Problem details
State, as a number alone, how many lines of the data contain the string "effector".
************
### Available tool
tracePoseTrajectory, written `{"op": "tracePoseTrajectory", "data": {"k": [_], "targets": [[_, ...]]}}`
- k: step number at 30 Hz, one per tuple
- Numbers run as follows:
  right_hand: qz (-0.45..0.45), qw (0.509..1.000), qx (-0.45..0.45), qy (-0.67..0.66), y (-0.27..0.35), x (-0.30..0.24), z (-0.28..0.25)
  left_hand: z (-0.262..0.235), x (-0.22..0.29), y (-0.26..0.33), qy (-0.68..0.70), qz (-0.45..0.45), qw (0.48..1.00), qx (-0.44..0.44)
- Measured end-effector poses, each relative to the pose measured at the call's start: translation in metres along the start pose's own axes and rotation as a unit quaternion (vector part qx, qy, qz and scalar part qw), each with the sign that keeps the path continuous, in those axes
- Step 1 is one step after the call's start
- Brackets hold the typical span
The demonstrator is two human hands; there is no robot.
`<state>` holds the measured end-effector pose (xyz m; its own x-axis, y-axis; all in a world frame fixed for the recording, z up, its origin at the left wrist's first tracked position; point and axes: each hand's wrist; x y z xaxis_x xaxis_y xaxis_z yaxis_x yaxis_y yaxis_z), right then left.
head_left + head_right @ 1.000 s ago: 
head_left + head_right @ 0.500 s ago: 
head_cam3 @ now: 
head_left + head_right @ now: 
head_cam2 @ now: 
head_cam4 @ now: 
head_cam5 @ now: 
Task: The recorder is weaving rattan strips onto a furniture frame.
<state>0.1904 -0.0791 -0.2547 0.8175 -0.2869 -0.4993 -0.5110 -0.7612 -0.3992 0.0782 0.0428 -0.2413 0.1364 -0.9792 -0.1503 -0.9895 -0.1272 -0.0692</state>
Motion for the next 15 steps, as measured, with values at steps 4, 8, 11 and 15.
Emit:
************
Task response
2